### Instructions for the task
Where an image appears, leave it out; otherwise repeat the data exactly.

### Provided records

================================

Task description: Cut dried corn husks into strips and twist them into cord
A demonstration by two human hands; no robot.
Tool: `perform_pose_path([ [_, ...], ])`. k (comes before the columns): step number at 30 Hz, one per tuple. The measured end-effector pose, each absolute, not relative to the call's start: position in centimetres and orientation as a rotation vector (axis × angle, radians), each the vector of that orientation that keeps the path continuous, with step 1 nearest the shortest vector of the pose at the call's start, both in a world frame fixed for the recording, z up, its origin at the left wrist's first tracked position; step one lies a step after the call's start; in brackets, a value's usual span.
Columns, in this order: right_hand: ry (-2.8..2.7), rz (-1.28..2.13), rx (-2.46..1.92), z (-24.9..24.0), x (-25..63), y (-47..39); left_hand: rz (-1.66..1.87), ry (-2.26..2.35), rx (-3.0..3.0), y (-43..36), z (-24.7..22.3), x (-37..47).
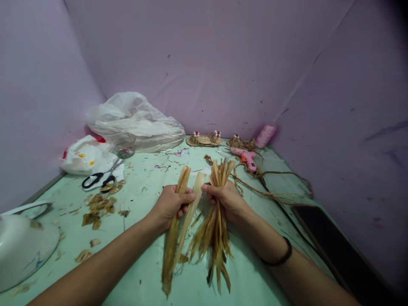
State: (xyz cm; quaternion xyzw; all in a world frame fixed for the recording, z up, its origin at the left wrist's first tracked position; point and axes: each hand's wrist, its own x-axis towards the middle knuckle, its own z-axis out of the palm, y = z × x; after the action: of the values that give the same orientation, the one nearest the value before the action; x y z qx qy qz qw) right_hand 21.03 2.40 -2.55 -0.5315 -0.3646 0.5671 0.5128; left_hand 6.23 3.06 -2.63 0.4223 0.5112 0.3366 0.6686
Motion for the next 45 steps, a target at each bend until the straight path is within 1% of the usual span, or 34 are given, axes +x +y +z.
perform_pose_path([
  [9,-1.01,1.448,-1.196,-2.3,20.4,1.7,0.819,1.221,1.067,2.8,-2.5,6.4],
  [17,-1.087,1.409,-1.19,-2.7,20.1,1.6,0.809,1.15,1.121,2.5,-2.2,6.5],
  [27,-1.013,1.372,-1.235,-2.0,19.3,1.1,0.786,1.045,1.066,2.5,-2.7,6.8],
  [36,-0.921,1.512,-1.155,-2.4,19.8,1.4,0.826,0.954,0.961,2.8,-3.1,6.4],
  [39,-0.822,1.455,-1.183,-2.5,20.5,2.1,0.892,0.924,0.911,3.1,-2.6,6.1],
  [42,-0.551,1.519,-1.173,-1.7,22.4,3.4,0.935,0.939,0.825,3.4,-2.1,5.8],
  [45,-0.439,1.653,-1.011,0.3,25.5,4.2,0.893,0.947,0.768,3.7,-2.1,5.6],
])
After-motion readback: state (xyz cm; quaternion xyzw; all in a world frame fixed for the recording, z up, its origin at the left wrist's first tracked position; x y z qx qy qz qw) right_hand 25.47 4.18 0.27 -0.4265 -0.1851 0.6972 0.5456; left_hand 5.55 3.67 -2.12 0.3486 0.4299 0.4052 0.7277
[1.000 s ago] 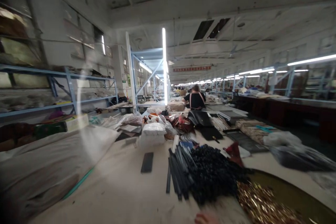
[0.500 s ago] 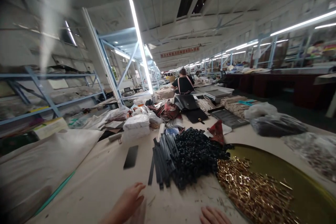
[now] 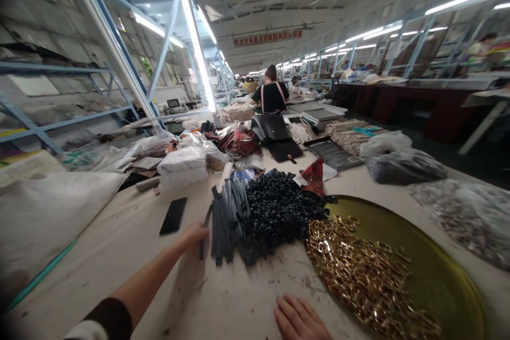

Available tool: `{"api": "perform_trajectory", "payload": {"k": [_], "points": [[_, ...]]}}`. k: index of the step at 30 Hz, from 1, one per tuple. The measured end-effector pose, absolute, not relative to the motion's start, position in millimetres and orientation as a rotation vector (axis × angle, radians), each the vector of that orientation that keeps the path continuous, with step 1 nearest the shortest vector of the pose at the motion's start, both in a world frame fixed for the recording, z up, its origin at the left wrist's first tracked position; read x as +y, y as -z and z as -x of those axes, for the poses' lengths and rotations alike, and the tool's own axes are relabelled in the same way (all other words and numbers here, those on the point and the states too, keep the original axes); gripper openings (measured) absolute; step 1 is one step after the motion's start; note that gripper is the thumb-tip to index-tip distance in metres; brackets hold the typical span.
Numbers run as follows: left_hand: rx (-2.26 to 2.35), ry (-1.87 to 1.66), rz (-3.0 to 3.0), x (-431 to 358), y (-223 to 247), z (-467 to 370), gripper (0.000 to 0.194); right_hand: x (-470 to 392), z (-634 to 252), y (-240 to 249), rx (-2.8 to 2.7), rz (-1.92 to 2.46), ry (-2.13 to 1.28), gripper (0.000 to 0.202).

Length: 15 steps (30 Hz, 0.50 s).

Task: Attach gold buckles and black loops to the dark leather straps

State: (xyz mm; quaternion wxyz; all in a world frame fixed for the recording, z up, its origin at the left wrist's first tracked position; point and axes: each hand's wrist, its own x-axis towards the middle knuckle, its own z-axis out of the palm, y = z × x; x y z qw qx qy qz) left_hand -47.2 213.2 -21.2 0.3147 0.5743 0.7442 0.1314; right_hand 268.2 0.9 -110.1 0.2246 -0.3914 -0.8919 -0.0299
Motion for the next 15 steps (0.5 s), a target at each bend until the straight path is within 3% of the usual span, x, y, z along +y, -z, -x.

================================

### Task response
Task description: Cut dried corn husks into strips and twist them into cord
A demonstration by two human hands; no robot.
Tool: `perform_pose_path([ [_, ...], ])`. k (comes before the columns): step number at 30 Hz, one per tuple. The measured end-effector pose, each absolute, not relative to the call's start: position in centimetres and orientation as a rotation vector (axis × angle, radians), each the vector of that orientation that keeps the path continuous, with step 1 nearest the shortest vector of the pose at the call's start, both in a world frame fixed for the recording, z up, its origin at the left wrist's first tracked position; step one lies a step after the call's start; in brackets, a value's usual span.
Columns, in this order: right_hand: ry (-2.8..2.7), rz (-1.28..2.13), rx (-2.46..1.92), z (-24.9..24.0), x (-25..63), y (-47..39); left_hand: rz (-1.66..1.87), ry (-2.26..2.35), rx (-3.0..3.0), y (-43..36), z (-24.7..22.3), x (-37..47).
State: (xyz cm; quaternion xyzw; all in a world frame fixed for the recording, z up, its origin at the left wrist's first tracked position; point and axes: each hand's wrist, its own x-axis towards the middle knuckle, its own z-axis out of the palm, y = z × x; after the action: of the values that give the same orientation, the one nearest the value before the action; x y z qx qy qz qw) right_hand 21.03 2.40 -2.55 -0.5315 -0.3646 0.5671 0.5128; left_hand 6.23 3.06 -2.63 0.4223 0.5112 0.3366 0.6686
Motion for the next 45 steps, a target at each bend until the straight path is within 1% of the usual span, or 34 are given, axes +x +y +z.
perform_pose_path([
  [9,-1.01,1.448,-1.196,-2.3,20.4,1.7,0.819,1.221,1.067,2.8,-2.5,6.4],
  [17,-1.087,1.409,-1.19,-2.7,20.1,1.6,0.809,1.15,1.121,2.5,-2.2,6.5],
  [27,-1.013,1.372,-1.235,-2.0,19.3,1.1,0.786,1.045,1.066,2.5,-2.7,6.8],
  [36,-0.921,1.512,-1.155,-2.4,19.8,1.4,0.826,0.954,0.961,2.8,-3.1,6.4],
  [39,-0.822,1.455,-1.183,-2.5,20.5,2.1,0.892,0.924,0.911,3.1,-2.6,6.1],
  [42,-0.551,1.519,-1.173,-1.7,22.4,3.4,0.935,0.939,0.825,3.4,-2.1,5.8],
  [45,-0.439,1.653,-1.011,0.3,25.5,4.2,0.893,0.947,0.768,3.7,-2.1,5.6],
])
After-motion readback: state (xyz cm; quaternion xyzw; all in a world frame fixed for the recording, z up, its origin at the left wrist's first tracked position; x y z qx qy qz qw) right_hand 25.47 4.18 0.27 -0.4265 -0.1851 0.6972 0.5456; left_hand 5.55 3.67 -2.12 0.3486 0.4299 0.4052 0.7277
[1.000 s ago] 
[0.500 s ago] 
[now] 

Available tool: `{"api": "perform_trajectory", "payload": {"k": [_], "points": [[_, ...]]}}`. k: index of the step at 30 Hz, from 1, one per tuple. The measured end-effector pose, absolute, not relative to the motion's start, position in millimetres and orientation as a rotation vector (axis × angle, radians), each the vector of that orientation that keeps the path continuous, with step 1 nearest the shortest vector of the pose at the motion's start, both in a world frame fixed for the recording, z up, its origin at the left wrist's first tracked position; read x as +y, y as -z and z as -x of those axes, for the poses' lengths and rotations alike, and the tool's own axes are relabelled in the same way (all other words and numbers here, those on the point and the states too, keep the original axes); gripper openings (measured) absolute; step 1 is one step after the motion's start; note that gripper is the thumb-tip to index-tip distance in metres; brackets hold the typical span.
Numbers run as follows: left_hand: rx (-2.26 to 2.35), ry (-1.87 to 1.66), rz (-3.0 to 3.0), x (-431 to 358), y (-223 to 247), z (-467 to 370), gripper (0.000 to 0.194); right_hand: x (-470 to 392), z (-634 to 252), y (-240 to 249), rx (-2.8 to 2.7), rz (-1.92 to 2.46), ry (-2.13 to 1.28), gripper (0.000 to 0.202).

Length: 15 steps (30 Hz, 0.50 s).

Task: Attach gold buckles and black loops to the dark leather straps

State: (xyz mm; quaternion wxyz; all in a world frame fixed for the recording, z up, its origin at the left wrist's first tracked position; point and axes: each hand's wrist, its own x-axis towards the middle knuckle, its own z-axis out of the palm, y = z × x; x y z qw qx qy qz) left_hand -47.2 213.2 -21.2 0.3147 0.5743 0.7442 0.1314; right_hand 268.2 0.9 -110.1 0.2246 -0.3914 -0.8919 -0.0299
Motion for the next 15 steps (0.5 s), a target at each bend until the straight path is within 3% of the usual span, x, y, z along +y, -z, -x.

This answer has no further content.